# The task
Please print the whole listing again, exactly as shown.

# Given records
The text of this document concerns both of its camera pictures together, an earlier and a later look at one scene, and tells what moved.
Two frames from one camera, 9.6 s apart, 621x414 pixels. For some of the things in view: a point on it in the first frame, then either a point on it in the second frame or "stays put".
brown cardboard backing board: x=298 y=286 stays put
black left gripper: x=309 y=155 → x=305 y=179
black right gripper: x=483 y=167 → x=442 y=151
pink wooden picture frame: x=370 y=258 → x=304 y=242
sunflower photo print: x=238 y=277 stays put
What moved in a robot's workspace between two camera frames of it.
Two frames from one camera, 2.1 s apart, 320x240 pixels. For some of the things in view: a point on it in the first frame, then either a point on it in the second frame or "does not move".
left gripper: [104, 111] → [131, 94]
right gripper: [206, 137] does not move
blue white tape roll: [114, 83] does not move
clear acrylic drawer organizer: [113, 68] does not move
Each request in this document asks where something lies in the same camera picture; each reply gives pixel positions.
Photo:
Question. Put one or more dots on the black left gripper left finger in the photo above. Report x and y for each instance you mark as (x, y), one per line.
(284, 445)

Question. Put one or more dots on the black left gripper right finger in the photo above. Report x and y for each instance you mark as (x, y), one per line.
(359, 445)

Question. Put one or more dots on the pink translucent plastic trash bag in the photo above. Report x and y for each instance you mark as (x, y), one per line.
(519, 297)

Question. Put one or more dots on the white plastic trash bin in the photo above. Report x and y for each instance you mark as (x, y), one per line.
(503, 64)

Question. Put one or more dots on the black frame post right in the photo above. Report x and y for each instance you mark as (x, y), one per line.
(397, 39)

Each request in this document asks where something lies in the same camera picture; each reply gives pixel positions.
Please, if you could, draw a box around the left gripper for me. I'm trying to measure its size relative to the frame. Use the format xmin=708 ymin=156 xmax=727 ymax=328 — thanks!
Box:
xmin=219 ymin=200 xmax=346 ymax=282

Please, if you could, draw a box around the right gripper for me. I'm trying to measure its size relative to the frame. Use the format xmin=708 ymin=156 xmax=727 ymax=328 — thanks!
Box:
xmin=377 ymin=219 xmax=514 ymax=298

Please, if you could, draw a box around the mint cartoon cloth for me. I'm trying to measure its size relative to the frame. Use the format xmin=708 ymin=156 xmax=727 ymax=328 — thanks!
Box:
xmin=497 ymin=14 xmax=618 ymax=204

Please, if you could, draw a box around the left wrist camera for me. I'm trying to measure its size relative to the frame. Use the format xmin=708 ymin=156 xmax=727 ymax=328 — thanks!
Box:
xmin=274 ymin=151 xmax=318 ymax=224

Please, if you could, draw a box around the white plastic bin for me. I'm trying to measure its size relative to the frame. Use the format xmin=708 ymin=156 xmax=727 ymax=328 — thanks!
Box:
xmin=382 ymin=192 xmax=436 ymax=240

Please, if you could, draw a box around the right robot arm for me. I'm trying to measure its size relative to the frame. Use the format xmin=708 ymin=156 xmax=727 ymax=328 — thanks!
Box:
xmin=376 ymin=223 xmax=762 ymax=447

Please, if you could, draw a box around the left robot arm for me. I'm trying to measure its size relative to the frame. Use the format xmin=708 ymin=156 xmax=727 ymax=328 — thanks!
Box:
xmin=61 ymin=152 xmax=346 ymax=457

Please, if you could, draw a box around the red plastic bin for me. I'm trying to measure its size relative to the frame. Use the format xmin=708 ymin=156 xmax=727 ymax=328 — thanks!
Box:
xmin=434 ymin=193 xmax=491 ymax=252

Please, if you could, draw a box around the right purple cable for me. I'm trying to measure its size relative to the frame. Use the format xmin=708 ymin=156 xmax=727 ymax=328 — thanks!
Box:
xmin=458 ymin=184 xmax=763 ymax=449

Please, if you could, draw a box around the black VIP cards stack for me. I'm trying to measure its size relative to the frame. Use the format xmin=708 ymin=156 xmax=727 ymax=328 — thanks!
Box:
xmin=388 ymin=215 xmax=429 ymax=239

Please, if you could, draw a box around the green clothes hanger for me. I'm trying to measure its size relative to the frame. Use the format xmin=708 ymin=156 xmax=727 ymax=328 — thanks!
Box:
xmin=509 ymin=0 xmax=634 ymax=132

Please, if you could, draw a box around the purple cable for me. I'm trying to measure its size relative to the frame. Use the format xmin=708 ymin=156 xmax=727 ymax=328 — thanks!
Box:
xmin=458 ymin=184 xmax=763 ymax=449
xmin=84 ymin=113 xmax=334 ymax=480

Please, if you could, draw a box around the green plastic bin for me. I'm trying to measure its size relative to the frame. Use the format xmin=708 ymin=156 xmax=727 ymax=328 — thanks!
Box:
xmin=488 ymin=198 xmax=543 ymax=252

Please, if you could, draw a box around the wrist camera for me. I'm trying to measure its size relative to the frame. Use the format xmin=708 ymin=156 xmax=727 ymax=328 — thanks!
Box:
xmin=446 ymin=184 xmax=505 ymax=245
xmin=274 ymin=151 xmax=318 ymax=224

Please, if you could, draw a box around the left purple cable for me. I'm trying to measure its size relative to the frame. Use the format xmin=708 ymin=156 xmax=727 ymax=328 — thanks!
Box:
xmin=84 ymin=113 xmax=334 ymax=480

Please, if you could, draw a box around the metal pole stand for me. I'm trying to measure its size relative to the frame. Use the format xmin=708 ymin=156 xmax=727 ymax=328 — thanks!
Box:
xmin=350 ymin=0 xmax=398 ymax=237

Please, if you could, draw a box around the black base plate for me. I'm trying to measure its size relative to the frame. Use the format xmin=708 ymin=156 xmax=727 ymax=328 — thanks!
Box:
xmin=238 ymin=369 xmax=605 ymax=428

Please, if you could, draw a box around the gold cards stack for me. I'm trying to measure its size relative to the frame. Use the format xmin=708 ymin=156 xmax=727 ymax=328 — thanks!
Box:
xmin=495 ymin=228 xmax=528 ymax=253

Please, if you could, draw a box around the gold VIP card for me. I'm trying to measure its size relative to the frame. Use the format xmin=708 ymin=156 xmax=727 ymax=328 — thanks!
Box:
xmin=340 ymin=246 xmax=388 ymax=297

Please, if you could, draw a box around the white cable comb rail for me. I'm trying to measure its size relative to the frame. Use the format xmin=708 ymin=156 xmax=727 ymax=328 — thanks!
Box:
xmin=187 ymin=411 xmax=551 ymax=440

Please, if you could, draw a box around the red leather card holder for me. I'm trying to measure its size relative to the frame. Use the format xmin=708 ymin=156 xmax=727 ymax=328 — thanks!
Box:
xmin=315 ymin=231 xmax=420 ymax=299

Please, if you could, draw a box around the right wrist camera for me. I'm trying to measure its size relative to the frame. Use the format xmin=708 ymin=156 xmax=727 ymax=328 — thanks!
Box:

# Task output
The text of this document concerns both of its camera pictures together, an earlier and a later look at one scene, and tells what moved.
Two frames from one camera, 9.6 s apart, 621x414 pixels. For some of the things in view: a point on it in the first frame, then either a point on it in the second frame or "stays put".
brown cardboard backing board: x=298 y=286 stays put
black left gripper: x=309 y=155 → x=305 y=179
black right gripper: x=483 y=167 → x=442 y=151
pink wooden picture frame: x=370 y=258 → x=304 y=242
sunflower photo print: x=238 y=277 stays put
What moved in a robot's workspace between two camera frames of it.
Two frames from one camera, 2.1 s apart, 320x240 pixels. For some of the things in view: a point on it in the first frame, then either a point on it in the second frame or "does not move".
left gripper: [104, 111] → [131, 94]
right gripper: [206, 137] does not move
blue white tape roll: [114, 83] does not move
clear acrylic drawer organizer: [113, 68] does not move
Each request in this document asks where something lies in the same camera picture; each reply gives pixel positions.
Photo:
Question. Put one or more dots on the black left gripper left finger in the photo above. Report x and y for each instance you mark as (x, y), one per line.
(284, 445)

Question. Put one or more dots on the black left gripper right finger in the photo above. Report x and y for each instance you mark as (x, y), one per line.
(359, 445)

Question. Put one or more dots on the pink translucent plastic trash bag in the photo above. Report x and y for each instance you mark as (x, y), one per line.
(519, 297)

Question. Put one or more dots on the white plastic trash bin in the photo above. Report x and y for each instance you mark as (x, y), one per line.
(503, 64)

Question. Put one or more dots on the black frame post right in the photo above. Report x and y for each instance you mark as (x, y), one per line.
(397, 39)

Each request in this document asks where something lies in the same camera picture; each reply gives pixel positions.
Please, if you could, draw a box around the left gripper for me. I'm trying to measure its size relative to the frame. Use the format xmin=708 ymin=156 xmax=727 ymax=328 — thanks!
Box:
xmin=219 ymin=200 xmax=346 ymax=282

Please, if you could, draw a box around the right gripper for me. I'm trying to measure its size relative to the frame. Use the format xmin=708 ymin=156 xmax=727 ymax=328 — thanks!
Box:
xmin=377 ymin=219 xmax=514 ymax=298

Please, if you could, draw a box around the mint cartoon cloth for me. I'm trying to measure its size relative to the frame. Use the format xmin=708 ymin=156 xmax=727 ymax=328 — thanks!
Box:
xmin=497 ymin=14 xmax=618 ymax=204

Please, if you could, draw a box around the left wrist camera for me. I'm trying to measure its size relative to the frame. Use the format xmin=708 ymin=156 xmax=727 ymax=328 — thanks!
Box:
xmin=274 ymin=151 xmax=318 ymax=224

Please, if you could, draw a box around the white plastic bin for me. I'm trying to measure its size relative to the frame. Use the format xmin=708 ymin=156 xmax=727 ymax=328 — thanks!
Box:
xmin=382 ymin=192 xmax=436 ymax=240

Please, if you could, draw a box around the right robot arm for me. I'm trying to measure its size relative to the frame. Use the format xmin=708 ymin=156 xmax=727 ymax=328 — thanks!
Box:
xmin=376 ymin=223 xmax=762 ymax=447

Please, if you could, draw a box around the left robot arm for me. I'm trying to measure its size relative to the frame. Use the format xmin=708 ymin=156 xmax=727 ymax=328 — thanks!
Box:
xmin=61 ymin=152 xmax=346 ymax=457

Please, if you could, draw a box around the red plastic bin for me. I'm trying to measure its size relative to the frame. Use the format xmin=708 ymin=156 xmax=727 ymax=328 — thanks!
Box:
xmin=434 ymin=193 xmax=491 ymax=252

Please, if you could, draw a box around the right purple cable for me. I'm trying to measure its size relative to the frame. Use the format xmin=708 ymin=156 xmax=727 ymax=328 — thanks!
Box:
xmin=458 ymin=184 xmax=763 ymax=449

Please, if you could, draw a box around the black VIP cards stack for me. I'm trying to measure its size relative to the frame. Use the format xmin=708 ymin=156 xmax=727 ymax=328 — thanks!
Box:
xmin=388 ymin=215 xmax=429 ymax=239

Please, if you could, draw a box around the green clothes hanger for me. I'm trying to measure its size relative to the frame. Use the format xmin=708 ymin=156 xmax=727 ymax=328 — thanks!
Box:
xmin=509 ymin=0 xmax=634 ymax=132

Please, if you could, draw a box around the purple cable for me. I'm trying to measure its size relative to the frame. Use the format xmin=708 ymin=156 xmax=727 ymax=328 — thanks!
Box:
xmin=458 ymin=184 xmax=763 ymax=449
xmin=84 ymin=113 xmax=334 ymax=480

Please, if you could, draw a box around the green plastic bin for me. I'm trying to measure its size relative to the frame. Use the format xmin=708 ymin=156 xmax=727 ymax=328 — thanks!
Box:
xmin=488 ymin=198 xmax=543 ymax=252

Please, if you could, draw a box around the wrist camera for me. I'm trying to measure its size relative to the frame. Use the format xmin=708 ymin=156 xmax=727 ymax=328 — thanks!
Box:
xmin=446 ymin=184 xmax=505 ymax=245
xmin=274 ymin=151 xmax=318 ymax=224

Please, if you could, draw a box around the left purple cable for me. I'm trying to measure its size relative to the frame. Use the format xmin=708 ymin=156 xmax=727 ymax=328 — thanks!
Box:
xmin=84 ymin=113 xmax=334 ymax=480

Please, if you could, draw a box around the metal pole stand for me. I'm trying to measure its size relative to the frame. Use the format xmin=708 ymin=156 xmax=727 ymax=328 — thanks!
Box:
xmin=350 ymin=0 xmax=398 ymax=237

Please, if you could, draw a box around the black base plate for me. I'm trying to measure its size relative to the frame. Use the format xmin=708 ymin=156 xmax=727 ymax=328 — thanks!
Box:
xmin=238 ymin=369 xmax=605 ymax=428

Please, if you could, draw a box around the gold cards stack for me. I'm trying to measure its size relative to the frame. Use the format xmin=708 ymin=156 xmax=727 ymax=328 — thanks!
Box:
xmin=495 ymin=228 xmax=528 ymax=253

Please, if you could, draw a box around the gold VIP card for me. I'm trying to measure its size relative to the frame. Use the format xmin=708 ymin=156 xmax=727 ymax=328 — thanks!
Box:
xmin=340 ymin=246 xmax=388 ymax=297

Please, if you could, draw a box around the white cable comb rail for me. I'm trying to measure its size relative to the frame. Use the format xmin=708 ymin=156 xmax=727 ymax=328 — thanks!
Box:
xmin=187 ymin=411 xmax=551 ymax=440

Please, if you could, draw a box around the red leather card holder for me. I'm trying to measure its size relative to the frame. Use the format xmin=708 ymin=156 xmax=727 ymax=328 — thanks!
Box:
xmin=315 ymin=231 xmax=420 ymax=299

Please, if you could, draw a box around the right wrist camera for me. I'm trying to measure its size relative to the frame. Use the format xmin=708 ymin=156 xmax=727 ymax=328 — thanks!
Box:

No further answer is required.